To ensure that it can accurately enrich MSAs in orthologous sequences, 42
verifies that query_seqs
and ref_orgs
themselves satisfy its orthology criteria. This two-step process is carried out separately for each MSA.
First, an average BLASTP
bit score is computed for each ref_org
based on the individual best hits of each query_seq
against the corresponding complete proteomes. query_seqs
without any hit in a given ref_org
are taken into account by contributing a value of zero to the average bit score for the ref_org
. How exactly first hits are considered best hits is explained in Identification of best hits for queries.
ref_orgs
without any hit to query_seqs
are automatically discarded, whereas the remaining ones are ranked in descending order on the average bit score. Low-scoring ref_orgs
can be optionally discarded by specifying a value < 1.0 for the ref_org_mul
parameter of the config
file. For example, assuming the user lists 10 different ref_orgs
and set ref_mul_org
to 0.7, at most 7 ref_orgs
will be retained for assessing orthology relationships. This could be the result of the automatic removal of two ref_orgs
without any hit and of an additional low-scoring one to honor the ref_mul_org
setting.
Second, the best hits for each ref_org
are BLAST
ed (BLASTP
) against the complete proteomes of other ref_orgs
to check that they indeed recover the same best hits as the query_seqs
. If any ref_org
fails with any of the other ref_orgs
, a message is issued to warn the user, but 42
proceeds normally. More details about the logic behind this are available in Identification of orthologues among homologues. Otherwise, the preflight check is considered successful.
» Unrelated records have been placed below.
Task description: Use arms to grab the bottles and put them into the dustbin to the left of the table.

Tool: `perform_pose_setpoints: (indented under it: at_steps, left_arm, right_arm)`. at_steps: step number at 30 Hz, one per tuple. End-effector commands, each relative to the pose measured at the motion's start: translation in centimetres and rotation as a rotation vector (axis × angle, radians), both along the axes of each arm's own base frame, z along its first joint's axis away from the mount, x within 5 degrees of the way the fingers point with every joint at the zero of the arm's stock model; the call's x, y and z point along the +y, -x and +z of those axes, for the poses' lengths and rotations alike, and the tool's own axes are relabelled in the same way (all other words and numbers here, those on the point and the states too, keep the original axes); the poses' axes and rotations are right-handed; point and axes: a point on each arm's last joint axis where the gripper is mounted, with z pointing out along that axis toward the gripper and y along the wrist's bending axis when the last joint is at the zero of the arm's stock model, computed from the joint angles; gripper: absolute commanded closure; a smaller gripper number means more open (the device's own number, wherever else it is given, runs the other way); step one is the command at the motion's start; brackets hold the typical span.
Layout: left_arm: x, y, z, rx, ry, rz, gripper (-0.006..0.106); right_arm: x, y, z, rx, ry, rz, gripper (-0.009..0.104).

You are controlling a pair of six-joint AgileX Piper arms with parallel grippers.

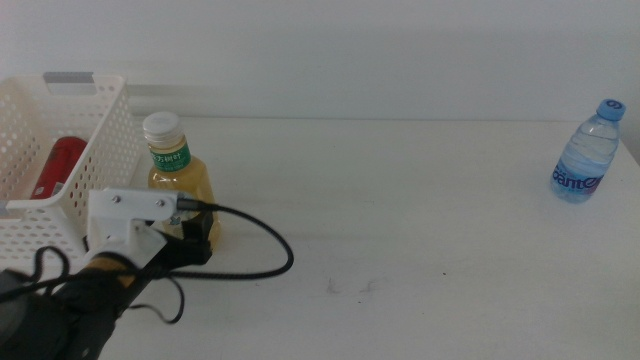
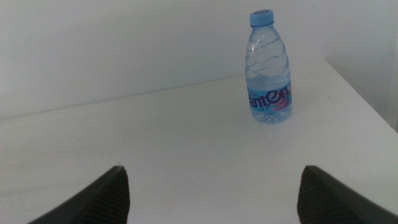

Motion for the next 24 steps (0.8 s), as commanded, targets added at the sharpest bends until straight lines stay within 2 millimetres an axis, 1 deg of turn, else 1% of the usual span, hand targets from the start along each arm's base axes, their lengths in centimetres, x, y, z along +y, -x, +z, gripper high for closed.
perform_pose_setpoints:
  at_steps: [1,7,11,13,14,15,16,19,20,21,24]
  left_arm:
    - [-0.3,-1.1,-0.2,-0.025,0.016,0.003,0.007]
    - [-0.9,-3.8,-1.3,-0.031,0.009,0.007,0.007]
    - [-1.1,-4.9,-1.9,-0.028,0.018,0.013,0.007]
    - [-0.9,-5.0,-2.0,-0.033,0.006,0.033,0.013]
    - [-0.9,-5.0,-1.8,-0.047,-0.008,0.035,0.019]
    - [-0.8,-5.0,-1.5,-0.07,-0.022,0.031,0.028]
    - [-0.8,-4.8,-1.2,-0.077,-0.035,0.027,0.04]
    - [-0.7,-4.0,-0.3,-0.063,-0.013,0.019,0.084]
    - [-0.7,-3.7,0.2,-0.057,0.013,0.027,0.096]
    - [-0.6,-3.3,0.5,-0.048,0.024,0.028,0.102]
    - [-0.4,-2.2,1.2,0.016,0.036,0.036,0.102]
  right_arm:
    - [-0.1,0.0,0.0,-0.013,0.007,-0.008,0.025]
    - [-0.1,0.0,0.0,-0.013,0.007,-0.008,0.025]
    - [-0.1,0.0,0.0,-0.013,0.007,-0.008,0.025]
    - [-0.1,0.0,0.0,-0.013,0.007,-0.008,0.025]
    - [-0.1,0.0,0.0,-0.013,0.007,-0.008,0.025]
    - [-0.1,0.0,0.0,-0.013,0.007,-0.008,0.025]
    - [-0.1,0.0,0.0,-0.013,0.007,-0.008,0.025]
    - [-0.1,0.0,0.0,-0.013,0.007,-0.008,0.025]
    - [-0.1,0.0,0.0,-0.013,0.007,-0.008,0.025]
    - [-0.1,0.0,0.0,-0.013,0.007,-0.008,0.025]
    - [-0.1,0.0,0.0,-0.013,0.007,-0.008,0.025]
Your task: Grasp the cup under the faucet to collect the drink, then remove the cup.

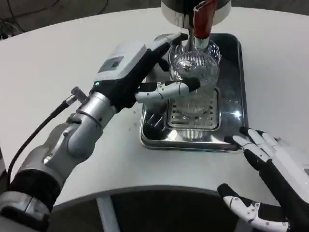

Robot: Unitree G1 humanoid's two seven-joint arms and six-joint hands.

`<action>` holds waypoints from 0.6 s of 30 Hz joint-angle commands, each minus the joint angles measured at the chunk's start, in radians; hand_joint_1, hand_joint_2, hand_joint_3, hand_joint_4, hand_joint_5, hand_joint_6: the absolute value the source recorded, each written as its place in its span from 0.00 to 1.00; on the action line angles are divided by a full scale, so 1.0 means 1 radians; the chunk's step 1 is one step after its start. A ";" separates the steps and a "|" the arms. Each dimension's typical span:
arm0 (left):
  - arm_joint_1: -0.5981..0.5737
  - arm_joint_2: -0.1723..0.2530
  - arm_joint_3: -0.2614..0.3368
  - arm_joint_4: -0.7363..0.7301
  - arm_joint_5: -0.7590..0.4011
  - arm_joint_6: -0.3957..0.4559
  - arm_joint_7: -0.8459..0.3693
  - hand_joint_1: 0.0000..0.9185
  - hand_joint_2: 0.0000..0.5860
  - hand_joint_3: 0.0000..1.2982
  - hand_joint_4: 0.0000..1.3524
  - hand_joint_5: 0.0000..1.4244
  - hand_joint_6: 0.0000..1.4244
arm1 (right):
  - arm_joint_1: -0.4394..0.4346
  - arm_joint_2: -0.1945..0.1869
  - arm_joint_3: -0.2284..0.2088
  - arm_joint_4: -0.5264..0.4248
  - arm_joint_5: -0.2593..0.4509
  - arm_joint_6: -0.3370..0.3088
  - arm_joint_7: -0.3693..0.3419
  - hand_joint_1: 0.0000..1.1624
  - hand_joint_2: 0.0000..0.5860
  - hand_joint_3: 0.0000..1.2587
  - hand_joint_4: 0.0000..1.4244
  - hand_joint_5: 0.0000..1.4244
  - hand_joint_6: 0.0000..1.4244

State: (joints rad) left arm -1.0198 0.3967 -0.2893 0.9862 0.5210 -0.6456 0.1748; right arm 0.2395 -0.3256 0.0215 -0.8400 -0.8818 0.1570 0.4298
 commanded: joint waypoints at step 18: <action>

Each one of the query_seqs
is BLAST
ed in turn against each one of the banks
for the current org
. The exact BLAST
flavour is either TBLASTN
or BLASTP
, depending on the sequence type of org
's banks
. Moreover, default options of this first BLAST
can be overridden by specifying key/value pairs in the subsection homologues
under the section blast_args
of the config
file (e.g., low-complexity filters, E-value threshold, maximum number of hits).
The whole set of hits corresponding to all query_seqs
is consolidated into a single list of homologous sequences. These sequences can be optionally trimmed to the segment really covered by the matching query_seqs
. This behaviour is useful to avoid non-core regions to perturb orthology assessment. It is controlled by the seq_trimming
parameter of the config
file.
Each query_seq
is furthermore BLAST
ed (BLASTP
) against the complete proteome of each ref_org
. Again, BLAST
options can be overridden if needed (subsection references
under section blast_args
). For each query_seq
, the best hit in the ref_org
is recorded. However, when bit scores of subsequent hits are nearly equal to the bit score of the best hit, the corresponding sequences are interpreted as closely related in-paralogues and also added to the list of best hits. This behaviour can be tweaked using the bitscore_mul
parameter of the config
file.
As a consequence, several best hits can be recorded for a single query_seq
/ref_org
pair, either because several sequences are available for the query_org
(in-paralogues or out-paralogues in the case of a multigenic family) or because several sequences match a single query_seq
in the org
's banks
(which should be co-orthologues then), or for both reasons. In contrast, if a ref_org
has no homologue for the current MSA, 42
warns the user and drops it from the list of ref_orgs
considered by the orthology-controlling engine.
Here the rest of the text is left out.